DATA |
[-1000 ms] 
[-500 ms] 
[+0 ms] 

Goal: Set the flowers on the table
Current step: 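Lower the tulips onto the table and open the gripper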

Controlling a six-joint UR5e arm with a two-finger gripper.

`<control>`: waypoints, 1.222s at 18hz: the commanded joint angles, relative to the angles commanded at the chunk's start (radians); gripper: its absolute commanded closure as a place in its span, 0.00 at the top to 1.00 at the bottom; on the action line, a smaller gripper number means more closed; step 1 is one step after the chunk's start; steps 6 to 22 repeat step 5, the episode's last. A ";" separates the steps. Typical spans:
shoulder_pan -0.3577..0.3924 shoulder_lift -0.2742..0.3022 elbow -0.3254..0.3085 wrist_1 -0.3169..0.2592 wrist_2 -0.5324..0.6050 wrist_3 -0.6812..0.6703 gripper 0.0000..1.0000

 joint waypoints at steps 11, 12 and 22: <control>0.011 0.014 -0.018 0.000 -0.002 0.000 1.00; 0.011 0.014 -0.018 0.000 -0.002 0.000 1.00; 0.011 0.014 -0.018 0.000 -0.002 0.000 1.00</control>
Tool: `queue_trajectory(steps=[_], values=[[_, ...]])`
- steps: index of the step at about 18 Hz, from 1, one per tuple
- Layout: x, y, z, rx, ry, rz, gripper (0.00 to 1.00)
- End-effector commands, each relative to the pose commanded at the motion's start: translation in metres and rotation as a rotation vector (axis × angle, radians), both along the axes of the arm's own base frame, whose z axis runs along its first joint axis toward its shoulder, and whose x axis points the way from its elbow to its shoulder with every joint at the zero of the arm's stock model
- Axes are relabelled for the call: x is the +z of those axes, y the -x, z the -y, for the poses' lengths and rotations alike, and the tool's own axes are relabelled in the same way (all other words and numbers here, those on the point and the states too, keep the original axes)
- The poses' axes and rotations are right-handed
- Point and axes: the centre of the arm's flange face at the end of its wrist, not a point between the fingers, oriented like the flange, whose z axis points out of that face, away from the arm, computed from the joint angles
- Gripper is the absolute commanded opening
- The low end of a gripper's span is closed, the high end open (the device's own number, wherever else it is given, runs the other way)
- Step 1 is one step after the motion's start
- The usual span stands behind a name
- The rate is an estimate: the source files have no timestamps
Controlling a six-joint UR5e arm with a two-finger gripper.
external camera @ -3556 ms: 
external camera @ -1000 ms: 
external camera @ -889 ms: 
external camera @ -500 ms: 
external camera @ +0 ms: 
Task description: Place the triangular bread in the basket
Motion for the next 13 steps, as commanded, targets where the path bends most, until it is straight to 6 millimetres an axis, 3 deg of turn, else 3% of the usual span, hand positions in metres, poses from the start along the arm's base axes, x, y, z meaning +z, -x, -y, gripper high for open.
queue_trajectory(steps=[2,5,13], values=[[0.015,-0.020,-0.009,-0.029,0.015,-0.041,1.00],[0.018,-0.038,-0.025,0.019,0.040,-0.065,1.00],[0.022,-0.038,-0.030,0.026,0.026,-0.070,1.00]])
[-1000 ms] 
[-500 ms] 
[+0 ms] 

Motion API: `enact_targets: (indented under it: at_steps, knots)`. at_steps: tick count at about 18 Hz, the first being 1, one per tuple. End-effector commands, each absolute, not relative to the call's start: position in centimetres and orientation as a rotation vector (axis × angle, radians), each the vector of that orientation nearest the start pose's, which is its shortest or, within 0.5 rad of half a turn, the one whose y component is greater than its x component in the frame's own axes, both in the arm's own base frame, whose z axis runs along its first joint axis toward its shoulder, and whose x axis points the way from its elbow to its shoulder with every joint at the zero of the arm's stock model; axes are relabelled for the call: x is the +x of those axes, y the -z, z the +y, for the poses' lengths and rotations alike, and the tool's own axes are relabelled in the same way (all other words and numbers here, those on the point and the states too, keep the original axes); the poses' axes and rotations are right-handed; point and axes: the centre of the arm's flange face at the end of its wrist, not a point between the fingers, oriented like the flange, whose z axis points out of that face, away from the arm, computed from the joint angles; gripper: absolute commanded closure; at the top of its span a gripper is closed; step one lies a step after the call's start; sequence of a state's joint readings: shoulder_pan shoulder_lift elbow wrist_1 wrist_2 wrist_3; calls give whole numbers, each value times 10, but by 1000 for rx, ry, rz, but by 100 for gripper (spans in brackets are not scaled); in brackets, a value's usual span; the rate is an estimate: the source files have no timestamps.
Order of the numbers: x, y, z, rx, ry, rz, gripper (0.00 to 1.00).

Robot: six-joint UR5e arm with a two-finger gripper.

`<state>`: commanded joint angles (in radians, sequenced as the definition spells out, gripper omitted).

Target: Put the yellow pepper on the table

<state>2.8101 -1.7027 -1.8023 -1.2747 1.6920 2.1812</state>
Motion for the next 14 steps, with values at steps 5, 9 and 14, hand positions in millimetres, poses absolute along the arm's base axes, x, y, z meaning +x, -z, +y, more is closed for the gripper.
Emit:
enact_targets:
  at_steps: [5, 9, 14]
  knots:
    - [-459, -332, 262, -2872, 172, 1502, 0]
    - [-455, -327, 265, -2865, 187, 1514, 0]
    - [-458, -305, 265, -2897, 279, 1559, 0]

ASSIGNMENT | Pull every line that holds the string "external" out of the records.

OUTPUT OF THE EXERCISE |
external camera @ -3556 ms: 
external camera @ -1000 ms: 
external camera @ -889 ms: 
external camera @ -500 ms: 
external camera @ +0 ms: 

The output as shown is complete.